Under the preceptors’ eyes….I found this scene intriguing on several levels. The Shankaracharyas look on at life today. The younger of the two men has the outward appearance of the traditional Tamil Brahmin…the “kudumi”, the sacred ash and sandalwood smeared on the forehead, the “anga vastram” on the chest…the older has his hair cut the modern way, and is wearing a shirt. But the age-old oral tradition goes on…the “karna parampara” of “you speak, I listen, and information is communicated”. It’s less charitably referred to as gossip! Chennai, 260214.

The Missed Call

January 27, 2014

I don’t know if any other countries are as innovative as India is, when it comes to “lateral application” of technology. One of these lateral applications is that wonderful

jugaad

in the field of mobile communication…the Missed Call (MC).

In a country where every paise is squeezed for what it can yield, it was inevitable that the MC itself became a medium of communication. Almost as fast as the mobile service providers announced different plans, Indians have found a way of utilizing the ancient concept of zero to them.

How a zero? Let’s assume that when a call is made and received, it registers as one call. So, if the call is not completed, it does not register as a call, and is a zero on the mobile service provider’s billing. But in India, it works in other ways, even as a zero.

My first demonstration of the MC came when the plumber arrived at home to look at the pipes. His assistant needed to go to the terrace to check on the main pipes leading from the water tanks, and was told, “Go up to the terrace and if you find everything is OK there, give me a missed call”. Sure enough, the plumber disconnected his call from his helper, after the second ring..and the message had been passed, without a paisa having been spent on either side.

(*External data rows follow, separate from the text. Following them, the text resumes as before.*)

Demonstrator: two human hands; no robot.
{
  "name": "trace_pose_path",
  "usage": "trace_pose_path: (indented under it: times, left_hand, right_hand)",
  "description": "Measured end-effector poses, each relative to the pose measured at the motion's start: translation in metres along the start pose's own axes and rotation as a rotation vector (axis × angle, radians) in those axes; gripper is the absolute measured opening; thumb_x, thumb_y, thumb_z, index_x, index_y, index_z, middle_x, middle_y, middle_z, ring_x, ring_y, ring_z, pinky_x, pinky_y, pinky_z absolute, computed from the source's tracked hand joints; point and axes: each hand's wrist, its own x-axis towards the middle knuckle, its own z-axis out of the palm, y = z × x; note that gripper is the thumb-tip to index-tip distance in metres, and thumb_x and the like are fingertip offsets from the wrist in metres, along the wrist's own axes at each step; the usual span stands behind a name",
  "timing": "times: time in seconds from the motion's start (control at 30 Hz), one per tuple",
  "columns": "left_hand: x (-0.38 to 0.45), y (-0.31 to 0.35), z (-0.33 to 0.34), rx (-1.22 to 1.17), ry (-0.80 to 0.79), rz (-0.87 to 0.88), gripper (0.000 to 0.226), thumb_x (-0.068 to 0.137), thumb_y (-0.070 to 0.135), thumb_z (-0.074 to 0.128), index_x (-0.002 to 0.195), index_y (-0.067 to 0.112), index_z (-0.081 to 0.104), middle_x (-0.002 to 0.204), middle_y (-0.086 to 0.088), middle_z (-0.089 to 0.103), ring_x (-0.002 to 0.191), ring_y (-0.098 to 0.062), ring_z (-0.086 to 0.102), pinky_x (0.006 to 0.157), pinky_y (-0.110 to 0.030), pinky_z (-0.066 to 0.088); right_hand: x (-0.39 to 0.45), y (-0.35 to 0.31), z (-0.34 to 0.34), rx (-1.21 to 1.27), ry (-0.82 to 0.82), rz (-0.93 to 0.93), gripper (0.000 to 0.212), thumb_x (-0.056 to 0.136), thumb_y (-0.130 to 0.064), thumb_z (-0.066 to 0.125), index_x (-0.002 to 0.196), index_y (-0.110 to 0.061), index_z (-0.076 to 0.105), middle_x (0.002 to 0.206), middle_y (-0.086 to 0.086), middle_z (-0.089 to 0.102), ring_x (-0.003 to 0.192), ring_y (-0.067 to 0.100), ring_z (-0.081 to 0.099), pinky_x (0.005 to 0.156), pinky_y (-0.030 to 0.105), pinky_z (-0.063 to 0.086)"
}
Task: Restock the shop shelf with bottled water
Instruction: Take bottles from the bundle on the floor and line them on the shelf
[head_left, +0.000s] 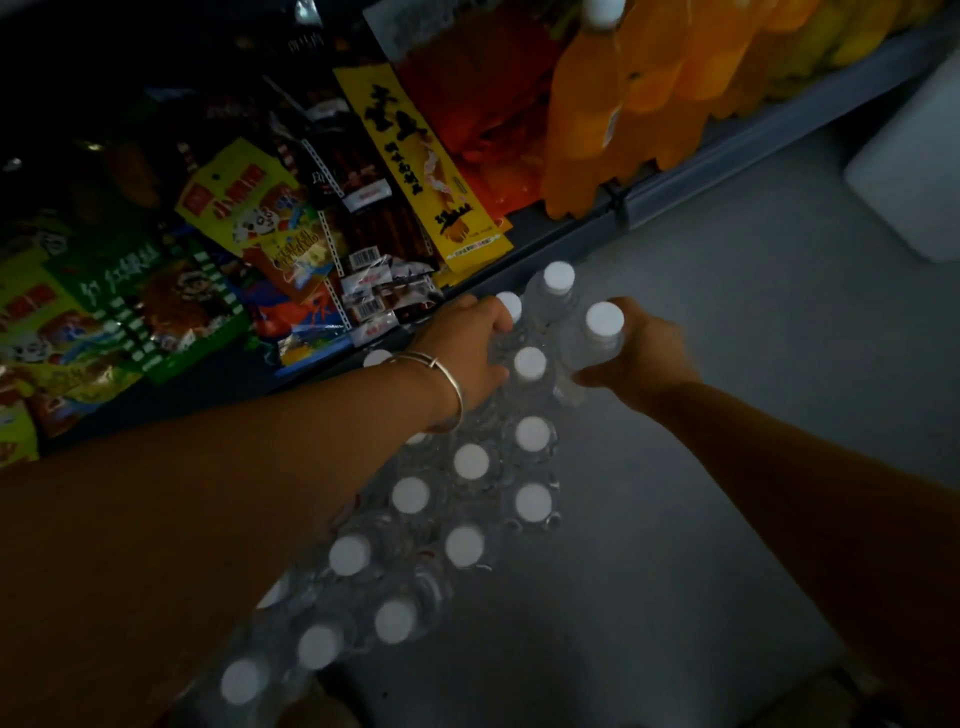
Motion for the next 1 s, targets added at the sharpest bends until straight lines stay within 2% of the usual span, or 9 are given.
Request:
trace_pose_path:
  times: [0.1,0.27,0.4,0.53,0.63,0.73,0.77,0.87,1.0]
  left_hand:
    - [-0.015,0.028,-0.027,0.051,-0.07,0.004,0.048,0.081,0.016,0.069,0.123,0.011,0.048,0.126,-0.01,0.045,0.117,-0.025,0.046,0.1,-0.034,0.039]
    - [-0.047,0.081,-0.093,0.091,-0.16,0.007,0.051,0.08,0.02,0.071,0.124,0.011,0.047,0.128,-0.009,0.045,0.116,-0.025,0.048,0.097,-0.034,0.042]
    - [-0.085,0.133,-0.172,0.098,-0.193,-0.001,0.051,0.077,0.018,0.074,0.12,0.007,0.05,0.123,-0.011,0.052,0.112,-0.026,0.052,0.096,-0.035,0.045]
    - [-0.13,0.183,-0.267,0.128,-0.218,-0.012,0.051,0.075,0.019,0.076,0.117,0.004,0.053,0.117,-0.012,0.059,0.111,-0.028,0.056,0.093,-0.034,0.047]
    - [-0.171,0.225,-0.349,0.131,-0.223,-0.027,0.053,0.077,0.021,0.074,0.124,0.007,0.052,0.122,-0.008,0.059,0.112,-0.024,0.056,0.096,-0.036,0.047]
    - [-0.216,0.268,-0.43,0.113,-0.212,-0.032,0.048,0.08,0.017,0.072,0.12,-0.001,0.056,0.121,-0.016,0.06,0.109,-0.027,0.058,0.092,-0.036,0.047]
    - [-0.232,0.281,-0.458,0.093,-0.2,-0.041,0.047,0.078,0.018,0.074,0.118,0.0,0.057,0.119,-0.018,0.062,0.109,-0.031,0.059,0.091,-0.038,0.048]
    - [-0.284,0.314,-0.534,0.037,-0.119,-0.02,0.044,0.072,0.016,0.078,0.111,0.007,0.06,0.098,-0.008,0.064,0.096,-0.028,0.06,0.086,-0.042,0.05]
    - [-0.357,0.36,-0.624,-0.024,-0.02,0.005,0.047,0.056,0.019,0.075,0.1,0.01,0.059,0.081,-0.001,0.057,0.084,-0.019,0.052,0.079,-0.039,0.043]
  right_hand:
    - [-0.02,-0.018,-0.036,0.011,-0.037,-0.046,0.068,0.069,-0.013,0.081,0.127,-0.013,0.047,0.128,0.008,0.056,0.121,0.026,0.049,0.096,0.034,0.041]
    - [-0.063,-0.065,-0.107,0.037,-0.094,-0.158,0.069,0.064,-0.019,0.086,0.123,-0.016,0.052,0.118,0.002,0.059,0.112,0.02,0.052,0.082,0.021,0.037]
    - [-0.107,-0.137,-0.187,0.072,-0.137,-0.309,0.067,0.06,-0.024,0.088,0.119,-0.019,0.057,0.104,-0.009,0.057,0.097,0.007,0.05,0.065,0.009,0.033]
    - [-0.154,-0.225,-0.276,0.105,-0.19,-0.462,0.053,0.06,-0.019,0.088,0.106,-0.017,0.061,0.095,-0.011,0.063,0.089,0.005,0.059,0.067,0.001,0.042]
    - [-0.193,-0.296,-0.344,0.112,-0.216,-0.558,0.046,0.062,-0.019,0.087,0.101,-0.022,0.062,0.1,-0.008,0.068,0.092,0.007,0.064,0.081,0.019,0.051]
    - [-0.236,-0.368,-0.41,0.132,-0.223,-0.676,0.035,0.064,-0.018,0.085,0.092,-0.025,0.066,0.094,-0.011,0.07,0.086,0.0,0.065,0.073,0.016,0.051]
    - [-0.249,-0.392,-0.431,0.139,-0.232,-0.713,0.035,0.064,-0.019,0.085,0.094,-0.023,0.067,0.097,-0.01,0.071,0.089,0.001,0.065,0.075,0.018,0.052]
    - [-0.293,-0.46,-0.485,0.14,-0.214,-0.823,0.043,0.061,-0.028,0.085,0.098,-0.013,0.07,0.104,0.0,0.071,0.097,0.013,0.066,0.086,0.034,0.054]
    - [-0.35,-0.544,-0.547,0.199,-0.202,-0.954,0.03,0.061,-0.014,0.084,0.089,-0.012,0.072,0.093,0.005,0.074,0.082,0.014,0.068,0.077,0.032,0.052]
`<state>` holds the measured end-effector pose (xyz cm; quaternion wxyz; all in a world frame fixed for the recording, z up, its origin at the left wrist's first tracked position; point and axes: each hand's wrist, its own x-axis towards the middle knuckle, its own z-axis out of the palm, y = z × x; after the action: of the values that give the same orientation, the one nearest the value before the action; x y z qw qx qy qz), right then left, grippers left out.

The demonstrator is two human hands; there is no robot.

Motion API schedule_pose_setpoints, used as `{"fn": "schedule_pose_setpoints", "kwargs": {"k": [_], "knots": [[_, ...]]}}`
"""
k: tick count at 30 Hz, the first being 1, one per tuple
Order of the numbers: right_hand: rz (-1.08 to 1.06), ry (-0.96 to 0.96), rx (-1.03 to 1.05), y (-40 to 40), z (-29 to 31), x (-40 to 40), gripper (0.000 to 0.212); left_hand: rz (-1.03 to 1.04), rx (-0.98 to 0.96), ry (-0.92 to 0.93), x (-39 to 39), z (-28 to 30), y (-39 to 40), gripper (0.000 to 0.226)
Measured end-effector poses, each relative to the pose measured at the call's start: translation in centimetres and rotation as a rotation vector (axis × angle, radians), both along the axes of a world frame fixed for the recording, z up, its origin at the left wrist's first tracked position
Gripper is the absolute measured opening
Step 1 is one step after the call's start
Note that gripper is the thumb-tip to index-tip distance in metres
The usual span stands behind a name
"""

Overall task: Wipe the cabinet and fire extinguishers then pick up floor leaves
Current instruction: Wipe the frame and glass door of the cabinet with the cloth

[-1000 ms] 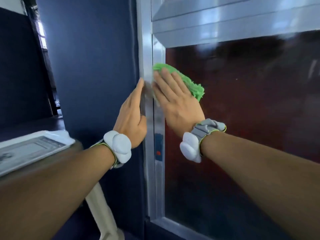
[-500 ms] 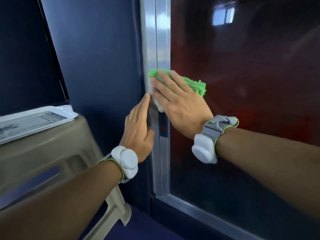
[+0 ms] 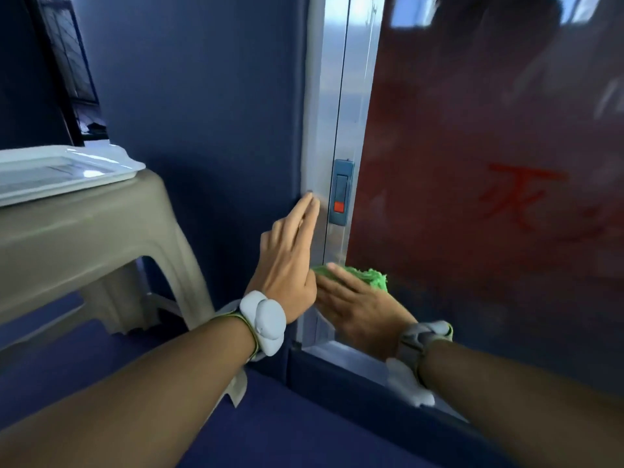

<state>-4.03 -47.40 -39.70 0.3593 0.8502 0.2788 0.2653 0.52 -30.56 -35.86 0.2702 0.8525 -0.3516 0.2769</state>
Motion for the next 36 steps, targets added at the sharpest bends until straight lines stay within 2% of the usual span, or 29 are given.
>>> {"fn": "schedule_pose_setpoints", "kwargs": {"k": [3, 5, 9, 11, 14, 16, 19, 23, 27, 30, 32, 36], "knots": [[0.071, -0.197, 0.156, 0.5, 4.7, 1.2, 0.046, -0.088, -0.125, -0.002, 0.8, 0.1, -0.2, 0.091], [0.085, -0.305, 0.269, 0.5, 5.7, 1.3, 0.046, -0.098, -0.176, -0.043, 0.8, 0.9, -0.7, 0.086], [0.125, -0.351, 0.488, 1.4, 0.2, 2.2, 0.041, -0.04, -0.086, -0.109, 1.4, 0.7, -0.5, 0.086], [0.096, -0.285, 0.431, 1.7, -4.6, 2.5, 0.044, -0.027, 0.02, -0.135, 1.4, 0.2, 0.1, 0.088], [0.013, -0.127, 0.177, 1.7, -11.7, 1.3, 0.051, -0.016, 0.147, -0.16, 1.4, 0.0, 0.8, 0.09], [-0.062, -0.047, 0.068, 1.6, -13.5, 0.5, 0.054, 0.001, 0.177, -0.17, 1.2, -0.1, 0.7, 0.09], [-0.093, -0.012, 0.128, 1.8, -11.8, 0.1, 0.053, 0.025, 0.167, -0.184, 1.1, -0.5, 0.5, 0.092], [-0.121, -0.108, 0.266, 1.6, -4.4, -0.2, 0.057, 0.006, 0.112, -0.186, 1.3, -0.3, 0.7, 0.095], [-0.112, -0.372, 0.481, 2.9, 3.2, 1.1, 0.058, -0.027, 0.039, -0.209, 1.8, -0.5, 0.7, 0.098], [-0.08, -0.479, 0.59, 3.6, 3.4, 2.0, 0.058, -0.037, 0.004, -0.213, 2.1, -0.8, 0.4, 0.098], [-0.06, -0.427, 0.534, 3.3, 0.9, 2.3, 0.056, -0.03, 0.018, -0.218, 2.0, -0.9, 0.4, 0.094], [-0.079, -0.05, 0.183, 1.5, -9.2, 1.5, 0.062, 0.009, 0.115, -0.222, 1.5, -1.2, 0.7, 0.097]]}}
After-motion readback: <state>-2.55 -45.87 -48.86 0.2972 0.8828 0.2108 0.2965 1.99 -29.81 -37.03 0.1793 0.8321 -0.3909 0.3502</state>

Over the years, I’ve also used the MC as a way of communication. I get on a bus at Bangalore, and want to tell my friend in Mysore that the bus is on its way…one MC. I’m to go downstairs and need to know when my friend is coming, so that I know when to go and wait…a MC from her.

A couple I know also uses the MC as a means of apparent non-communication, which is actually a method of communication. If someone calls at their home and wants to contact the husband, the wife gives her spouse a MC. The husband, noting the quick ending of the call, knows that someone has called (he usually knows who’s expected.) The wife apologizes to the visitor, “He’s not picking up his call”…and the husband now knows what to expect, and whether to come home to meet the person, or wait and avoid him.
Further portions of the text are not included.